*** Supplied material ***
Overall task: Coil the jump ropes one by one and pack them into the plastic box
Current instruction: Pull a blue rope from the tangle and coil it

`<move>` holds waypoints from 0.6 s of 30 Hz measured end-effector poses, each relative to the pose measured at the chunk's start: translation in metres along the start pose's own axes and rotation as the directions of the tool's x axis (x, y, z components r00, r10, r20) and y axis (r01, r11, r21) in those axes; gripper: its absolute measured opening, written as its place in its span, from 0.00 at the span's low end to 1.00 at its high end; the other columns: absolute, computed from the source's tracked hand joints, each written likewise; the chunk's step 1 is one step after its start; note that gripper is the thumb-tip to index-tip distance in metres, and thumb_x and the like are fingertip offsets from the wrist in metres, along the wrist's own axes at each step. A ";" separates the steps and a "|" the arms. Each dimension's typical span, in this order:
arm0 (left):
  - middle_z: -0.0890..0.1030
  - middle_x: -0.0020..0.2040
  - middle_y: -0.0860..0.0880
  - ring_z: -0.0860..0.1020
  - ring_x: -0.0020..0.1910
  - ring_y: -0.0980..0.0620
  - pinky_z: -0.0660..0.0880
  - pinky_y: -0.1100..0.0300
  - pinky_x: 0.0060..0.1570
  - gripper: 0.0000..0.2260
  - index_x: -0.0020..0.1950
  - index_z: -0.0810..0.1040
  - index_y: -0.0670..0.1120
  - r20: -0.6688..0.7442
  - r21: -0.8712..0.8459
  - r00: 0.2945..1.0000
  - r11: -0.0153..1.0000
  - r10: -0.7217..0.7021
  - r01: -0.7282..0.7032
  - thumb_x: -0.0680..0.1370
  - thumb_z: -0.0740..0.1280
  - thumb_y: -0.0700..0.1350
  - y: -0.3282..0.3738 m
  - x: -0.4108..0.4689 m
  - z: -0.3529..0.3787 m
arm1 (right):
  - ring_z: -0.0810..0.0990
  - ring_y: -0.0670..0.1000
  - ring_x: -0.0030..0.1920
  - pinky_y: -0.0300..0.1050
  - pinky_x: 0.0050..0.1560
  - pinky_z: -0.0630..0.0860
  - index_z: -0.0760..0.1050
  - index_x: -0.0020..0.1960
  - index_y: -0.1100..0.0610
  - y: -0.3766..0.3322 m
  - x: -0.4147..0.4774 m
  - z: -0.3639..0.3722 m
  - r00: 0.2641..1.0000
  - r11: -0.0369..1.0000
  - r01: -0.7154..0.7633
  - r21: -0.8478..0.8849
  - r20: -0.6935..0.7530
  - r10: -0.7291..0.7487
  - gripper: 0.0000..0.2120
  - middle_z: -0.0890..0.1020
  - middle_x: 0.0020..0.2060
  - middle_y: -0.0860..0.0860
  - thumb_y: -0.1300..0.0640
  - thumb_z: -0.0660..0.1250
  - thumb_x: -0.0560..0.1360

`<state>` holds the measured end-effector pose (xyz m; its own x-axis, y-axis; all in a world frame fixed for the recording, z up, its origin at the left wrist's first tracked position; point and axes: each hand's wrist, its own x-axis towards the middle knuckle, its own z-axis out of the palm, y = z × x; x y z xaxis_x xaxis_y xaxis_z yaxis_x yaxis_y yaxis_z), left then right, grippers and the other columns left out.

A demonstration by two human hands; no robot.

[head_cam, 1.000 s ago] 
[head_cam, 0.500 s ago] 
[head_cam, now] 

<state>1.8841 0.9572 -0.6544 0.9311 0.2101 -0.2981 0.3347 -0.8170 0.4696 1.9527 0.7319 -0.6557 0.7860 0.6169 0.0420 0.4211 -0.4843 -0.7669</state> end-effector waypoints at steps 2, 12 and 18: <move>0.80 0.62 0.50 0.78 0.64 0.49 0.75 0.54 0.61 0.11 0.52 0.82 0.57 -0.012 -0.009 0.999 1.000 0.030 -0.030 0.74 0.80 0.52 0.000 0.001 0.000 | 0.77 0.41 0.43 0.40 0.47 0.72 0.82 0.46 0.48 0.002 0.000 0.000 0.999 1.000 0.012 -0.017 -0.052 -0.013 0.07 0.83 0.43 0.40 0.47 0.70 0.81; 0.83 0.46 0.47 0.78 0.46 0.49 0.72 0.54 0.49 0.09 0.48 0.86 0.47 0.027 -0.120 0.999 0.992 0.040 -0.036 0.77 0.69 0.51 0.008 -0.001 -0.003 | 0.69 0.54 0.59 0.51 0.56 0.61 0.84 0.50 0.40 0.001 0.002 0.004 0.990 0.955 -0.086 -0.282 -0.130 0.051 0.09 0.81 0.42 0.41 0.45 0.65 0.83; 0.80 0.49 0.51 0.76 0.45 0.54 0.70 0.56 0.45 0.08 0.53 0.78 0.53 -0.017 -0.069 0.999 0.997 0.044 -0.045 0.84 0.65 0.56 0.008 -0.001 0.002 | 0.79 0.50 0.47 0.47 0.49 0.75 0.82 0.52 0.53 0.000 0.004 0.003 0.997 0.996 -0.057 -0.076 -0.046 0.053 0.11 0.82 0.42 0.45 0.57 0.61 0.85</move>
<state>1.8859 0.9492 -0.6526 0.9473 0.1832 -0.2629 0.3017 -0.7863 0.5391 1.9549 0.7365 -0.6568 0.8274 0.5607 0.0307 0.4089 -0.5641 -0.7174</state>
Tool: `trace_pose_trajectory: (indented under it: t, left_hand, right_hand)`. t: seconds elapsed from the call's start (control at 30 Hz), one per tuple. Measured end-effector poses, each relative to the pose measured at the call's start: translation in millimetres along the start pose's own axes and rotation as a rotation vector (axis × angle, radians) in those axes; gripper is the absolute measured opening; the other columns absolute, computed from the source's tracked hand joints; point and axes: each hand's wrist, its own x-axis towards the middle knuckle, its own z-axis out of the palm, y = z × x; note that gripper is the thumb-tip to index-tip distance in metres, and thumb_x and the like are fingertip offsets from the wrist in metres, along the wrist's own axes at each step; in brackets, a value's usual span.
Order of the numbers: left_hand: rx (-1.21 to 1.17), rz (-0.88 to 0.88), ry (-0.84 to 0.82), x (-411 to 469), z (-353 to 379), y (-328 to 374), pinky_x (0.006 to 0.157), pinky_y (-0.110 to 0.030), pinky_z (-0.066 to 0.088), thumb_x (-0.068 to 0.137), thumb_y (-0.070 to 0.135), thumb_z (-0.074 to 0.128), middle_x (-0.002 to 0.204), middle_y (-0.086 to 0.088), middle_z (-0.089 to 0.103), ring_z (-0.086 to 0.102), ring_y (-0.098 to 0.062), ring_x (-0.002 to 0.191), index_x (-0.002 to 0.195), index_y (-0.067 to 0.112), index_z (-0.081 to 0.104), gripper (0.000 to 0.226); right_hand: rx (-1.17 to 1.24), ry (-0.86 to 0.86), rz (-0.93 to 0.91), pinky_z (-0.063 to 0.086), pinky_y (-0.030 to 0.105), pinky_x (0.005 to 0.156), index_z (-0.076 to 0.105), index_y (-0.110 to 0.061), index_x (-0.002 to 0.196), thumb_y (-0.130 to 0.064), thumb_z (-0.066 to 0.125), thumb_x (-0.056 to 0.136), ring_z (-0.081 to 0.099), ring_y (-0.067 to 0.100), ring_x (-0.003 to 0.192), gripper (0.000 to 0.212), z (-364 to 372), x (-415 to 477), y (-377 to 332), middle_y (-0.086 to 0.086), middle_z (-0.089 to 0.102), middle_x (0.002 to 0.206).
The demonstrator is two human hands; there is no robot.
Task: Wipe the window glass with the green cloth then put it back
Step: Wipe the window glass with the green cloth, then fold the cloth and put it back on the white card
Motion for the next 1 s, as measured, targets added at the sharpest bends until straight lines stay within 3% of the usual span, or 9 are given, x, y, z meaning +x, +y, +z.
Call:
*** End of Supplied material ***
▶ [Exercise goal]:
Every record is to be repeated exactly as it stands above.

▶ [Task solution]:
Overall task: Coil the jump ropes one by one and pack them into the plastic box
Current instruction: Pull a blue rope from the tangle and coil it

`<move>` holds waypoints from 0.6 s of 30 Hz measured end-effector poses, each relative to the pose measured at the chunk's start: translation in metres along the start pose's own axes and rotation as the directions of the tool's x axis (x, y, z components r00, r10, r20) and y axis (r01, r11, r21) in those axes; gripper: its absolute measured opening, written as its place in its span, from 0.00 at the span's low end to 1.00 at its high end; the other columns: absolute, computed from the source's tracked hand joints, each written likewise; the chunk's step 1 is one step after its start; note that gripper is the thumb-tip to index-tip distance in metres, and thumb_x and the like are fingertip offsets from the wrist in metres, along the wrist's own axes at each step. A ";" separates the steps and a "|" the arms. Each dimension's typical span, in this order:
arm0 (left):
  - middle_z: -0.0890..0.1030
  - middle_x: -0.0020..0.2040
  - middle_y: -0.0860..0.0880
  - ring_z: -0.0860..0.1020
  - ring_x: -0.0020..0.1910
  - ring_y: -0.0980..0.0620
  - pinky_z: -0.0660..0.0880
  - pinky_y: -0.1100..0.0300
  - pinky_x: 0.0060..0.1570
  - gripper: 0.0000..0.2260
  - index_x: -0.0020..0.1950
  - index_z: -0.0810..0.1040
  - index_y: -0.0670..0.1120
  - r20: -0.6688..0.7442
  - r21: -0.8712..0.8459
  - r00: 0.2945..1.0000
  - r11: -0.0153..1.0000
  - r10: -0.7217..0.7021
  - r01: -0.7282..0.7032
  - thumb_x: -0.0680..0.1370
  - thumb_z: -0.0740..0.1280
  - thumb_y: -0.0700..0.1350
  - y: -0.3282..0.3738 m
  - x: -0.4108..0.4689 m
  - z: -0.3529..0.3787 m
arm1 (right):
  - ring_z: -0.0810..0.0990
  - ring_y: -0.0670..0.1000
  - ring_x: -0.0030..0.1920
  - pinky_y: -0.0300..0.1050
  - pinky_x: 0.0050..0.1560
  - pinky_z: -0.0630..0.0860
  - index_z: -0.0760..0.1050
  - index_x: -0.0020..0.1960
  - index_y: -0.1100..0.0610
  - y: -0.3766..0.3322 m
  - x: -0.4147..0.4774 m
  - z: -0.3639..0.3722 m
  - r00: 0.2641..1.0000
  - r11: -0.0369..1.0000
  - r01: -0.7154..0.7633
  - r21: -0.8478..0.8849
  - r20: -0.6935..0.7530
  - r10: -0.7291..0.7487
  - gripper: 0.0000..0.2120
  - middle_z: -0.0890..0.1020
  - middle_x: 0.0020..0.2060
  - middle_y: -0.0860..0.0860
  - thumb_y: -0.1300..0.0640
  - thumb_z: -0.0660..0.1250
  - thumb_x: -0.0560..0.1360

`<state>` holds the measured end-effector pose (xyz m; its own x-axis, y-axis; all in a world frame fixed for the recording, z up, its origin at the left wrist's first tracked position; point and axes: each hand's wrist, its own x-axis towards the middle knuckle, its own z-axis out of the palm, y = z × x; x y z xaxis_x xaxis_y xaxis_z yaxis_x yaxis_y yaxis_z), left then right, grippers and the other columns left out.

A demonstration by two human hands; no robot.

[head_cam, 1.000 s ago] 
[head_cam, 0.500 s ago] 
[head_cam, now] 

<state>1.8841 0.9572 -0.6544 0.9311 0.2101 -0.2981 0.3347 -0.8170 0.4696 1.9527 0.7319 -0.6557 0.7860 0.6169 0.0420 0.4211 -0.4843 -0.7669</state> end-effector waypoints at steps 2, 12 and 18: <move>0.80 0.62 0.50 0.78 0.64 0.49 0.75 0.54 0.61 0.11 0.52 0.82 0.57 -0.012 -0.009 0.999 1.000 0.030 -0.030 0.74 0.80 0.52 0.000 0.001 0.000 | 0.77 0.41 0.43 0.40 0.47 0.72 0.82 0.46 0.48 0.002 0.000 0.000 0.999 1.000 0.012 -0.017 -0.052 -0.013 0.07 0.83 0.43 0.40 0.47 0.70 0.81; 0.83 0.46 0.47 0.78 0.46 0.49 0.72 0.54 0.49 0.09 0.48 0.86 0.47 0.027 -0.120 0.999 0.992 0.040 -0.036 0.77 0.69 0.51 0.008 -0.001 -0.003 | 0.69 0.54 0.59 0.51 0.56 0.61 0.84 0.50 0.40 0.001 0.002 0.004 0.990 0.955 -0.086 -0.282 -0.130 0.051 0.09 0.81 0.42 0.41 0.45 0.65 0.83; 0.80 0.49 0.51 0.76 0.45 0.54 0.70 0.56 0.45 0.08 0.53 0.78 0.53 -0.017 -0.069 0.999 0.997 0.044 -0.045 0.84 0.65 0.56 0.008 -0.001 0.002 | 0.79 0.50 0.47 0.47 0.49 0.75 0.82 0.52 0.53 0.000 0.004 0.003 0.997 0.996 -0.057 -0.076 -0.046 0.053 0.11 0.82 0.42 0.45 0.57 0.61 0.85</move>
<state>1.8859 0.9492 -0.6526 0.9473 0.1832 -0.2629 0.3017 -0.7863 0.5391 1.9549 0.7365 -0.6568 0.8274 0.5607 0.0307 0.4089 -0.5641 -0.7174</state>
Tool: `trace_pose_trajectory: (indented under it: t, left_hand, right_hand)`. t: seconds elapsed from the call's start (control at 30 Hz), one per tuple. Measured end-effector poses, each relative to the pose measured at the call's start: translation in millimetres along the start pose's own axes and rotation as a rotation vector (axis × angle, radians) in those axes; gripper is the absolute measured opening; the other columns absolute, computed from the source's tracked hand joints; point and axes: each hand's wrist, its own x-axis towards the middle knuckle, its own z-axis out of the palm, y = z × x; note that gripper is the thumb-tip to index-tip distance in metres, and thumb_x and the like are fingertip offsets from the wrist in metres, along the wrist's own axes at each step; in brackets, a value's usual span.
Order of the numbers: left_hand: rx (-1.21 to 1.17), rz (-0.88 to 0.88), ry (-0.84 to 0.82), x (-411 to 469), z (-353 to 379), y (-328 to 374), pinky_x (0.006 to 0.157), pinky_y (-0.110 to 0.030), pinky_z (-0.066 to 0.088), thumb_x (-0.068 to 0.137), thumb_y (-0.070 to 0.135), thumb_z (-0.074 to 0.128), middle_x (-0.002 to 0.204), middle_y (-0.086 to 0.088), middle_z (-0.089 to 0.103), ring_z (-0.086 to 0.102), ring_y (-0.098 to 0.062), ring_x (-0.002 to 0.191), index_x (-0.002 to 0.195), index_y (-0.067 to 0.112), index_z (-0.081 to 0.104), gripper (0.000 to 0.226); right_hand: rx (-1.17 to 1.24), ry (-0.86 to 0.86), rz (-0.93 to 0.91), pinky_z (-0.063 to 0.086), pinky_y (-0.030 to 0.105), pinky_x (0.005 to 0.156), index_z (-0.076 to 0.105), index_y (-0.110 to 0.061), index_x (-0.002 to 0.196), thumb_y (-0.130 to 0.064), thumb_z (-0.066 to 0.125), thumb_x (-0.056 to 0.136), ring_z (-0.081 to 0.099), ring_y (-0.067 to 0.100), ring_x (-0.003 to 0.192), gripper (0.000 to 0.212), z (-364 to 372), x (-415 to 477), y (-377 to 332), middle_y (-0.086 to 0.086), middle_z (-0.089 to 0.102), middle_x (0.002 to 0.206).
The demonstrator is two human hands; there is no robot.
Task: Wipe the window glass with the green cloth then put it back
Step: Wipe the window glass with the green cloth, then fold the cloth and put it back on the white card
Motion for the next 1 s, as measured, targets added at the sharpest bends until straight lines stay within 3% of the usual span, or 9 are given, x, y, z meaning +x, +y, +z.
Call:

Nothing further belongs to this answer.